I did do quite a bit of research on the subject and I knew I had knowledge to share that would be meaningful to the learners. However, as mentioned above - I struggled sharing it. What I did keep consistent was using personal experience to illustrate the key points of the lesson. I feel comfortable sharing in that way and I think it disarms my learners to feel open to sharing with me. I really rely on teacher/learner communication, it's the only way I can assess how the audience is receiving the information while in process. If they aren't connecting with me and the message, I don't feel comfortable in continuing to build on the lesson. Connecting with the learner gives me a stronger foundation to teach from. My group has been wonderful, very open and vocal, so my lessons have benefited from having this group to collaborate with.

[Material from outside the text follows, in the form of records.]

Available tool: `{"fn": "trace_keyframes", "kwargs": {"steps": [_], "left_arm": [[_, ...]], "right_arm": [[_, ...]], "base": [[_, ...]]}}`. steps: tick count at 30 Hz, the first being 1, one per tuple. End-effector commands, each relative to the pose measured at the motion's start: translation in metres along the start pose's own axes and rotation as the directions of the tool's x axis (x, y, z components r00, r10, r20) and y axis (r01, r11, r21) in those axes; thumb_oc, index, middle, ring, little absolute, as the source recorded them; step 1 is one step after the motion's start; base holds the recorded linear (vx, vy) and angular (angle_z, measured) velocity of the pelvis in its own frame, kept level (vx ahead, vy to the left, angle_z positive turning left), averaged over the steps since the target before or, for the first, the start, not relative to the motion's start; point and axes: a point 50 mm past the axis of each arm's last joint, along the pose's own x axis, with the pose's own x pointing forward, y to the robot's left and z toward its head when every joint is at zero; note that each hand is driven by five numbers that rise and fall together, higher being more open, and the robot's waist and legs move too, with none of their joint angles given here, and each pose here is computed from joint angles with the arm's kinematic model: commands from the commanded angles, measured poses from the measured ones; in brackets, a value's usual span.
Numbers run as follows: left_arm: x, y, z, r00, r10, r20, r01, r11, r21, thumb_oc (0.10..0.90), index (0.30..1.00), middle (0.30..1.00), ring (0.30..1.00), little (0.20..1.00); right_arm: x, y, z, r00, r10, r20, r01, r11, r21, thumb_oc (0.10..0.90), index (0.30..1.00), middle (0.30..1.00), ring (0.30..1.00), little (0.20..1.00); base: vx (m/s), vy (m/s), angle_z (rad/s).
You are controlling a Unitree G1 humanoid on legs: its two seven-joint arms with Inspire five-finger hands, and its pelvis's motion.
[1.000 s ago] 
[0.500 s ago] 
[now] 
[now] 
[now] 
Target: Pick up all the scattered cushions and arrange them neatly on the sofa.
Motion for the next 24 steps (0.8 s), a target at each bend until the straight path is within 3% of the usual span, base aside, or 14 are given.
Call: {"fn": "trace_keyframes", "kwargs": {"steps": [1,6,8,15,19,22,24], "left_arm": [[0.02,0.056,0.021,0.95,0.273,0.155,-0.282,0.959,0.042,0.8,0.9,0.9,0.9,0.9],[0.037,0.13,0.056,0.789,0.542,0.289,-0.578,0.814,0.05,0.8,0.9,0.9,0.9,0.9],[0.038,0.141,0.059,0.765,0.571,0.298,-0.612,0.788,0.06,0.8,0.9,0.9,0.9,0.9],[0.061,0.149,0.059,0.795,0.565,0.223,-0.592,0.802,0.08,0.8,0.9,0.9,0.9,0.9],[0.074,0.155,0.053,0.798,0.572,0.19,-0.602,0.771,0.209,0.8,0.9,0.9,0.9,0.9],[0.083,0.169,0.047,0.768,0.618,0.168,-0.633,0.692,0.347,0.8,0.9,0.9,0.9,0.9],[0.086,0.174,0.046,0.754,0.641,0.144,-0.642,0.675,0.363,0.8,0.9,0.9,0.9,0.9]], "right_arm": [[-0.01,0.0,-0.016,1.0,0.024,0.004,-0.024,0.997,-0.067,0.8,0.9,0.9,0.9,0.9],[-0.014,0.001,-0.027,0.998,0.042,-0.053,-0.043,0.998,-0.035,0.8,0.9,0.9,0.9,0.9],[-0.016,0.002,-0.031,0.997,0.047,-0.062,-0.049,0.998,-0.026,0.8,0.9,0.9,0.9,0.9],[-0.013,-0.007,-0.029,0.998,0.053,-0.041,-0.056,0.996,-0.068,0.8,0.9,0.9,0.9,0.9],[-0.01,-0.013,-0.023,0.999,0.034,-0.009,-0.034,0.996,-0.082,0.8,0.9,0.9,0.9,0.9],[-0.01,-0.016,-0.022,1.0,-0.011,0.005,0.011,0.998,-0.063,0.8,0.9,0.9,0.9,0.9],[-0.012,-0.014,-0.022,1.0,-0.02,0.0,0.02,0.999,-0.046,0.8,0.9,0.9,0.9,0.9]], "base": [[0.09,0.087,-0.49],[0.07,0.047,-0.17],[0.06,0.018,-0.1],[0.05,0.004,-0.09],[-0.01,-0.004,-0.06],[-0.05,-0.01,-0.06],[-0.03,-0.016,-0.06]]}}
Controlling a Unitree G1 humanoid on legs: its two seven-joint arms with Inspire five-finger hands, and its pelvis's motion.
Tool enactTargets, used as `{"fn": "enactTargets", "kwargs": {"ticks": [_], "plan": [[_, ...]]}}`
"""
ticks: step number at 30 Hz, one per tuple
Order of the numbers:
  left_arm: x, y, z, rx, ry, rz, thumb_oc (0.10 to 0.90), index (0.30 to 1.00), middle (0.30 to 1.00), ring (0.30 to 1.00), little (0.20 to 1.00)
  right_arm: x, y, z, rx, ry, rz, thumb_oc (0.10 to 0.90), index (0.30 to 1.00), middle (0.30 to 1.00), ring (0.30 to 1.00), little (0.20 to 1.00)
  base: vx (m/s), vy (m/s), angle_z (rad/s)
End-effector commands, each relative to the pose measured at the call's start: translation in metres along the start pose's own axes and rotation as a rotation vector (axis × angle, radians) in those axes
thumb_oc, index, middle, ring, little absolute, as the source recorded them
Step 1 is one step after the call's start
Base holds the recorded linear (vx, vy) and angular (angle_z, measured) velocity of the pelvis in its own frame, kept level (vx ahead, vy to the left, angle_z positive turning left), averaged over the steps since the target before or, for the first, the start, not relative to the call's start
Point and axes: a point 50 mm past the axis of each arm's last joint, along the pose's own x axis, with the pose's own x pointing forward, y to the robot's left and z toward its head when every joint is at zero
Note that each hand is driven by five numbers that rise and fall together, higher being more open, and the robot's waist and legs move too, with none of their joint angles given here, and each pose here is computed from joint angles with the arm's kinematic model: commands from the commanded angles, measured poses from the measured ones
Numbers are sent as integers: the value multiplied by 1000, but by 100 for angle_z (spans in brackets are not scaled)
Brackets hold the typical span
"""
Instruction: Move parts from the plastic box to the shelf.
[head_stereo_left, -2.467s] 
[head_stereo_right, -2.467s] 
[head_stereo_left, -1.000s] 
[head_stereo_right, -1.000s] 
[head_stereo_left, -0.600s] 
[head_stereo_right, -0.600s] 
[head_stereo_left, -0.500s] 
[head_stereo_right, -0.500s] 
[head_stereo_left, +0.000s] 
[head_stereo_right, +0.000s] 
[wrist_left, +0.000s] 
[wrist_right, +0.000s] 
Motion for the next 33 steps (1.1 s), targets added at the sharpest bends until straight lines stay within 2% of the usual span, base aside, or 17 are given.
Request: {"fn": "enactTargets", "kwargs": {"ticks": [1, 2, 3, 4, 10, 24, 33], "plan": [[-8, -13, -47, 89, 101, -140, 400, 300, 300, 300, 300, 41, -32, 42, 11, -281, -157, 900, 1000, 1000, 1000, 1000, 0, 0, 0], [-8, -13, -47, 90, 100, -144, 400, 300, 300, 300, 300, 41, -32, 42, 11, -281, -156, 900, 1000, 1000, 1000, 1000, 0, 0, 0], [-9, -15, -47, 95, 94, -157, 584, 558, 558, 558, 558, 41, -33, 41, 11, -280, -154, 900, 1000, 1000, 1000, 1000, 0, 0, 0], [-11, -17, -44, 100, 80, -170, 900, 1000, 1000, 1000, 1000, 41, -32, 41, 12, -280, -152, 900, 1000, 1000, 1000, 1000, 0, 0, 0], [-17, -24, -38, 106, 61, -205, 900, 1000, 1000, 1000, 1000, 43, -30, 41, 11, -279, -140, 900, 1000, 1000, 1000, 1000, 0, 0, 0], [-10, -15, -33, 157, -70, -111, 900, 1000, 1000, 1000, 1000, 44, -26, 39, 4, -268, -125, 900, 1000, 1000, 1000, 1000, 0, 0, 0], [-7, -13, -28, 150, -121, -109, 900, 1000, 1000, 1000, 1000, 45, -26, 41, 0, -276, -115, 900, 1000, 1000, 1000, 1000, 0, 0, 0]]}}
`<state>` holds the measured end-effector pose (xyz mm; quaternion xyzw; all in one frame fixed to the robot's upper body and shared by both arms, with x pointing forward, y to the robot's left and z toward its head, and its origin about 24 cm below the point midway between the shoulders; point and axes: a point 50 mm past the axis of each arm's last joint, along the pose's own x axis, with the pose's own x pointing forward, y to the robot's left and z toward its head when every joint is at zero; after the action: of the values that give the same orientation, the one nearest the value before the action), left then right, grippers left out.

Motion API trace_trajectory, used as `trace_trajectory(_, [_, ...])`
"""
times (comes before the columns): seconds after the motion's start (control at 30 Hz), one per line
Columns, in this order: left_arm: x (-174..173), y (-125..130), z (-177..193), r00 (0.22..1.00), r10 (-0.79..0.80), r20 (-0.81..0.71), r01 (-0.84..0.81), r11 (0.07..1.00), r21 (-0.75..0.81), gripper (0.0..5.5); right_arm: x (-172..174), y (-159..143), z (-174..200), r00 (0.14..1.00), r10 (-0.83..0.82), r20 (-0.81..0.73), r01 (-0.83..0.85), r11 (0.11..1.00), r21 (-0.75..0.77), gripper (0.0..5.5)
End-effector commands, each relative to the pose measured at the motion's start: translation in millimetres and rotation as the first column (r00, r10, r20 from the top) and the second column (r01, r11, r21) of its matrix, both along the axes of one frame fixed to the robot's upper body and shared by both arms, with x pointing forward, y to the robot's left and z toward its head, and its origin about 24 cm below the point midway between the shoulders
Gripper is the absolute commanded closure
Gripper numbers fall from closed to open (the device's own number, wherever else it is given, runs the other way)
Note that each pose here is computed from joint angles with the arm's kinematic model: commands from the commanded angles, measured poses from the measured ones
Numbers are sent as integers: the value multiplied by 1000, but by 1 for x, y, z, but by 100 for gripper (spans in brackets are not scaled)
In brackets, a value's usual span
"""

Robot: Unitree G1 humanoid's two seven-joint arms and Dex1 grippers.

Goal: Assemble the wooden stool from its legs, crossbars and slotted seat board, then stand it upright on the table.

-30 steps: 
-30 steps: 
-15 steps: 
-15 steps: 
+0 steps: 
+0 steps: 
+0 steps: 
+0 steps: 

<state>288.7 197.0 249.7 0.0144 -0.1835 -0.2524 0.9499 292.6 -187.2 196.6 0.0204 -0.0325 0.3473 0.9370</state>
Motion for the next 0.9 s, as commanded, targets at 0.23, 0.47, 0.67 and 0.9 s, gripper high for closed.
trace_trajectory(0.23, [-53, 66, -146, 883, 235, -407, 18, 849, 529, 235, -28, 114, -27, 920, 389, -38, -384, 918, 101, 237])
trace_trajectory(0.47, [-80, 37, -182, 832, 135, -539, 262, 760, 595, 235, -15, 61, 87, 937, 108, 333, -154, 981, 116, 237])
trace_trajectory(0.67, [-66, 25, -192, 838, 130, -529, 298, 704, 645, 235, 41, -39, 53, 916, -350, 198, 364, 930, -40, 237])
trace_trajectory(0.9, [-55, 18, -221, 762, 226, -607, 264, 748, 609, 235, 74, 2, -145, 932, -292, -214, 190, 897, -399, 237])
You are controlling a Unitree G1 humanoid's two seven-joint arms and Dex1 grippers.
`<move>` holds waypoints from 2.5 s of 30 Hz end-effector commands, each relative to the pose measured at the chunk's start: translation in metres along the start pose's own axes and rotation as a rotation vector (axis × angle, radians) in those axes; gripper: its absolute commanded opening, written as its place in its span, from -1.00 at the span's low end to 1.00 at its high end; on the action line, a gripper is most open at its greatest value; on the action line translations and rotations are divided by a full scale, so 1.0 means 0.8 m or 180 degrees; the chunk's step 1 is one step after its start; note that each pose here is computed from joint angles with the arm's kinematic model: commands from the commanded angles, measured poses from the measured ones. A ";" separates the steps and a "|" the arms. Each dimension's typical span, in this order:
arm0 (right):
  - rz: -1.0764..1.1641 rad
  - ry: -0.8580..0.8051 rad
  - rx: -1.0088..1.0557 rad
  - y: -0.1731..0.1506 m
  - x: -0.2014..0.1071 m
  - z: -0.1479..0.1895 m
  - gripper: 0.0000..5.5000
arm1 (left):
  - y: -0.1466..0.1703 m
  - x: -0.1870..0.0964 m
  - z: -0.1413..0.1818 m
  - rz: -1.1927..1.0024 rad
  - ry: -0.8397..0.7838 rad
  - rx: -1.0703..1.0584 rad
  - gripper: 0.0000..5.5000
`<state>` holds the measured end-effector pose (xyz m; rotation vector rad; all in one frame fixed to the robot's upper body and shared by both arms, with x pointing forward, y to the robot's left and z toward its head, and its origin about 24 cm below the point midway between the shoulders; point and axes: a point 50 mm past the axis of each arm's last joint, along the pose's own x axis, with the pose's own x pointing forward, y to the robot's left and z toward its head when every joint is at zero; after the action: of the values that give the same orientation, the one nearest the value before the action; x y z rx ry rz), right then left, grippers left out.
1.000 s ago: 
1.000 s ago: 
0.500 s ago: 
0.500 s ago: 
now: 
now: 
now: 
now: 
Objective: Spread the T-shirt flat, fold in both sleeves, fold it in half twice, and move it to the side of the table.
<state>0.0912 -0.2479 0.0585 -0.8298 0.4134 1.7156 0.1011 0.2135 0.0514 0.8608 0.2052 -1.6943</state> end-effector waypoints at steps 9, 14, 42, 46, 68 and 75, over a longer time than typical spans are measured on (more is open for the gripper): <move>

This was probably my shakiest micro teaching lesson, mostly because I didn't feel confident in applying psycho-motor to the subject material. I think it can be done, but I really need to spend some time researching ways to teach appropriate lessons regarding physical touch. In general I think psycho motor may be something that I struggle with. I am a talker, I love talking, conversing, discussing, not to say that I'm not active but I don't typically associate physical movement with learning. When I work out, my mind shuts off! I do know that memory is all about making connections, and if someone connects more when in the psycho-motor realm I need to be able to accommodate that learning style.

When you consider in a classroom setting, many learners are continually being taught in a seated environment, it's important to expand your teaching methods to get their attention. Using a psycho-motor approach can be a great tool to differentiate your lesson from others, so I want to feel comfortable in that space.